ACTION ITEM - Only the lines that contain the string "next" belong in the answer; pull them from the records.

DATA SUPPLIED -
-=-=-=-=-

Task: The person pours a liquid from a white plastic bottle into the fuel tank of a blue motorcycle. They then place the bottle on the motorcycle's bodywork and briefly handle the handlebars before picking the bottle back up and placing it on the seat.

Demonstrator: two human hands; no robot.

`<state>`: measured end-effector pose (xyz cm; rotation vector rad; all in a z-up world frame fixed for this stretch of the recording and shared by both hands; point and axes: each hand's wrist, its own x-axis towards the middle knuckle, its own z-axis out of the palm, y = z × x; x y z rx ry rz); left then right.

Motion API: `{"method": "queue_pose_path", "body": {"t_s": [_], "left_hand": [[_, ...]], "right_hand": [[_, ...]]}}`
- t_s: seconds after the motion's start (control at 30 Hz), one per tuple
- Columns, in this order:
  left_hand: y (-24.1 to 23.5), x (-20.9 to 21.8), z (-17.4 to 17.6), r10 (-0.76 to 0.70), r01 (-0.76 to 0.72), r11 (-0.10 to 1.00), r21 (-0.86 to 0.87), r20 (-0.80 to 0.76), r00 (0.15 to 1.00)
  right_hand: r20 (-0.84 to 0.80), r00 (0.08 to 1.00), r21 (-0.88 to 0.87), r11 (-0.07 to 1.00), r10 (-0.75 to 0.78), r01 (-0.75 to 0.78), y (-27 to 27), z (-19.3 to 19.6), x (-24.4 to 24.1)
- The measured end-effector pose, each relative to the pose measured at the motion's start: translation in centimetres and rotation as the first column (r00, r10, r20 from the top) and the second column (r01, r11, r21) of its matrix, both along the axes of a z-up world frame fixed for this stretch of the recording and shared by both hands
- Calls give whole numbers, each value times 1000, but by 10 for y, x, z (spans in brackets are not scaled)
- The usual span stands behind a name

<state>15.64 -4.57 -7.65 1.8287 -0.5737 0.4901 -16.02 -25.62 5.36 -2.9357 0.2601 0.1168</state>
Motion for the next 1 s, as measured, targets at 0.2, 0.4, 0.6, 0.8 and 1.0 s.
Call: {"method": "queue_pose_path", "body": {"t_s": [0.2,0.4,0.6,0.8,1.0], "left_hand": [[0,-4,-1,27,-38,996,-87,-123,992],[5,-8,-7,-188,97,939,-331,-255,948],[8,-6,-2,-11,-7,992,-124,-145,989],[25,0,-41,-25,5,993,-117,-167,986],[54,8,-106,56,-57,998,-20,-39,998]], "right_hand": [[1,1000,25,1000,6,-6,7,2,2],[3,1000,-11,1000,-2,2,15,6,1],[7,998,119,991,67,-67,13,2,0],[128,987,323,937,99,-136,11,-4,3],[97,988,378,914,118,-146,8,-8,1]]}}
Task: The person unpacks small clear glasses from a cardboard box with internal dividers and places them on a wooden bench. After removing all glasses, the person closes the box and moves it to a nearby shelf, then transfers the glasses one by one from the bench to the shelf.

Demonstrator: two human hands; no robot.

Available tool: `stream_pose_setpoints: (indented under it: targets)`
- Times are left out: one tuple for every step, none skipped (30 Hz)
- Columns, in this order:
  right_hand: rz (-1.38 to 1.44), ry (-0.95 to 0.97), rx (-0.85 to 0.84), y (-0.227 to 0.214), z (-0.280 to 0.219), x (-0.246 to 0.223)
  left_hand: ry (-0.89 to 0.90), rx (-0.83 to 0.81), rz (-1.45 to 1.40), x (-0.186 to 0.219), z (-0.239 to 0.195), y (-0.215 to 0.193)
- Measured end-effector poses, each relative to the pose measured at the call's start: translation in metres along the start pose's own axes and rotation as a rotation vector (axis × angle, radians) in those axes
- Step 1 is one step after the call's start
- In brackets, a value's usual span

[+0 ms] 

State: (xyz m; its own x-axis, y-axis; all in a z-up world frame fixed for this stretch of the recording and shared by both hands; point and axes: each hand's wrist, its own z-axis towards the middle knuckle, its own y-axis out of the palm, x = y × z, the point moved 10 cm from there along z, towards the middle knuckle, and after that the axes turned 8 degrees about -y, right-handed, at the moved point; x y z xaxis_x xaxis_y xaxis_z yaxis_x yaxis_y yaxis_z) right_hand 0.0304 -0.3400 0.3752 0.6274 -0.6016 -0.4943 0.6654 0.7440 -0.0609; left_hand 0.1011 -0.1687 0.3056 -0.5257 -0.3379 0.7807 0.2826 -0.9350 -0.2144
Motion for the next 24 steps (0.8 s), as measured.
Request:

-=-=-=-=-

PROBLEM SOLUTION -
Motion for the next 1 s, as measured, targets at 0.2, 0.4, 0.6, 0.8 and 1.0 s.
Motion for the next 24 steps (0.8 s), as measured.

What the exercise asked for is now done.